Not infrequently, one encounters the situation that, given a function of multiple arguments, we want to fix some of them and treat it as a function of fewer arguments. For example, kinetic energy is a function of mass and velocity. Usually, we want to consider a given body with fixed mass. Then, it is just a function of velocity. This can be modeled very nicely and directly with these techniques:

Example: fixing parameters

# let kinetic_energy = (fun (m,v) -> 0.5*.m*.v*.v);;
   Equivalently, we also could have defined:
   let kinetic_energy (m,v) = 0.5*.m*.v*.v;;

val kinetic_energy : float * float -> float = <fun>

# let kinetic_energy_of_ball =
    fun v -> kinetic_energy (10e-3,v);;

val kinetic_energy_of_ball : float -> float = <fun>

# kinetic_energy_of_ball 5.0;;
- : float = 0.125

Let us consider something more convoluted, but actually very useful: as we have seen, we can map values like the number five above to functions that "know" about that value. Of course, the initial values can also be functions, and there are some very interesting mathematical concepts which may be understood in terms of mappings from functions to functions which we can capture that way. Actually, what we can do is limited by the fact that all we can do in order to get information about what's "inside" a function is to call it. So, we will not be able to model, say, symbolic derivatives, in this way. We can, however, model taking a derivative, or gradient, numerically. Let us try this for the one-dimensional gradient of a function which is given as a float -> float function f in OCaml. Now, how does one compute such a gradient? We will have to evaluate the function f, as that is all we can do to f anyway. It will not help us to know f only at one place if we want to know something about how strongly it varies. So, we have to evaluate it at least at in two places. And two is already sufficient to get a numerical approximation for the gradient. But we may want to do more in some situations. For the sake of simplicity, let us be content with only two evaluations here. What we furthermore have to know is the distance epsilon of the locations where we evaluate f. We would get the proper gradient in by taking the limit where epsilon goes to zero, but we clearly cannot do this on the machine. So we will content ourselves with something much more primitive and just choose epsilon=10^(-8). (There are deeper reasons for choosing a value just about this large.) So, when we know epsilon, and the function f, we can then make a function that maps a position x0 to the numerically determined derivative of f at x0 with step width epsilon. Let us have a try:

Defining the gradient - first try

let grad_v1 (epsilon,f) =
  let epsilon_half = 0.5*. epsilon in
  let inv_epsilon = 1.0/.epsilon in
  (fun x0 -> 
    ((f (x0+.epsilon_half)) -. (f (x0-.epsilon_half)))

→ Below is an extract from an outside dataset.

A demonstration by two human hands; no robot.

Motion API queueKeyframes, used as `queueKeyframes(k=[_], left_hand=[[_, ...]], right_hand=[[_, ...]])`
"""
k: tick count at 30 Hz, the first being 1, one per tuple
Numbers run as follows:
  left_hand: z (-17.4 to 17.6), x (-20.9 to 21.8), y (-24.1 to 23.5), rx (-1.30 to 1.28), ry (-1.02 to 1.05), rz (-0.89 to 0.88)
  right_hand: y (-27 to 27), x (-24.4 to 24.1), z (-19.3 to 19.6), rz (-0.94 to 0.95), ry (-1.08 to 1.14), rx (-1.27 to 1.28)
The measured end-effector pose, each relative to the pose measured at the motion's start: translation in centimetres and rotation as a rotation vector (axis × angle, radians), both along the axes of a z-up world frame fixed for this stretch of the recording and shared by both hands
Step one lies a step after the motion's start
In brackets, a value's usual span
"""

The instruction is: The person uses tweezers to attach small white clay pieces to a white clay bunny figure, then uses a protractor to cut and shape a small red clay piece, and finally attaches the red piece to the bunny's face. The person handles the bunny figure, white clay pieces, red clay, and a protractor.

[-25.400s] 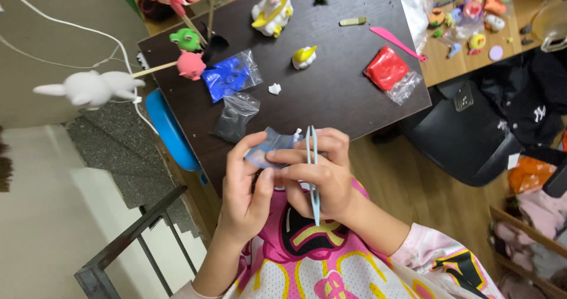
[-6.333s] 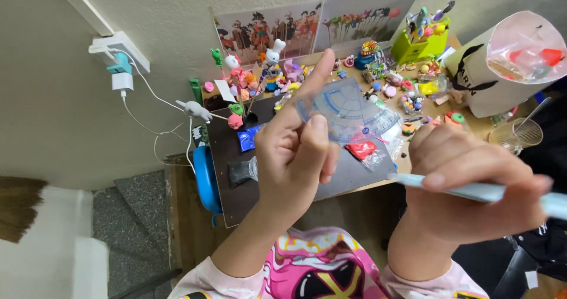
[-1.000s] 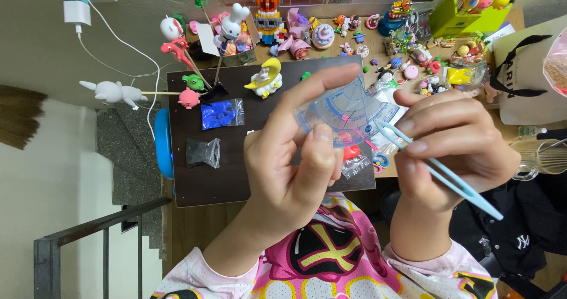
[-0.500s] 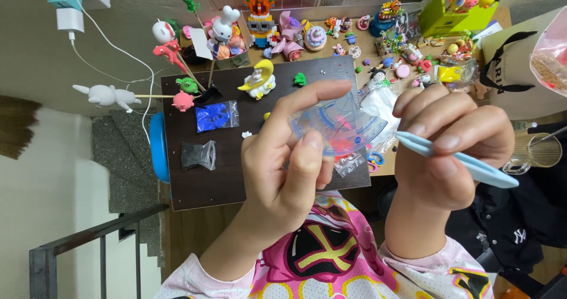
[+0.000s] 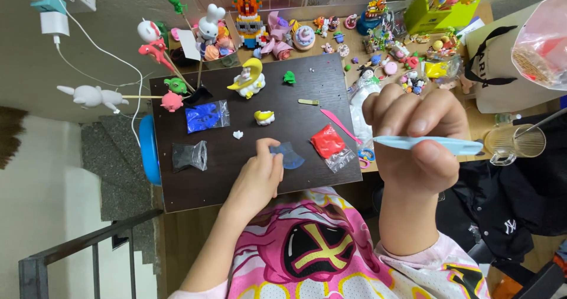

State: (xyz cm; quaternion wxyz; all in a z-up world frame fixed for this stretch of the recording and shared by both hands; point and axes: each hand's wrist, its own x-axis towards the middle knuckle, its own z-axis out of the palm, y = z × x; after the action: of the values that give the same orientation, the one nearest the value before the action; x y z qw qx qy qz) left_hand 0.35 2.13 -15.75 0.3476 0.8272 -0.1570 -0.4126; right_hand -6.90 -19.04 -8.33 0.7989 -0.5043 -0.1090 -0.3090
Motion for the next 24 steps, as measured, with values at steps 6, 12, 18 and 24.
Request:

val grad_v1 : float * (float -> float) -> (float -> float) = <fun>

# let test_grad_v1 = grad_v1 (1e-8,(fun x -> x*.x));;
val test_grad_v1 : float -> float = <fun>

# test_grad_v1 5.0;;
- : float = 10.00000082740371

Here, we made epsilon a parameter, which is slightly more useful than having it fixed as 10^(-8). One could always apply the parameter fixing technique shown above then. In particular, we may then introduce a function grad_with_epsilon_fixed which takes epsilon as a parameter and returns a gradient-taking function f that uses this epsilon:

Defining the gradient - a slight generalization

let gradient_with_epsilon_fixed epsilon =
  (fun f -> grad_v1 (epsilon,f))

val gradient_with_epsilon_fixed :
 float -> (float -> float) -> (float -> float) =

# let another_grad = gradient_with_epsilon_fixed 1e-5;;
val another_grad : (float -> float) -> float -> float = <fun>

# let test_another_grad = another_grad (fun x -> sin x +. x*.x);;
val test_another_grad : float -> float = <fun>

# test_another_grad 0.0;;
- : float = 0.999999999995833222

But if this is useful - a function that allows us to specify epsilon beforehand, why don't we just eliminate the intermediate pair, as well as the function taking that pair as an argument?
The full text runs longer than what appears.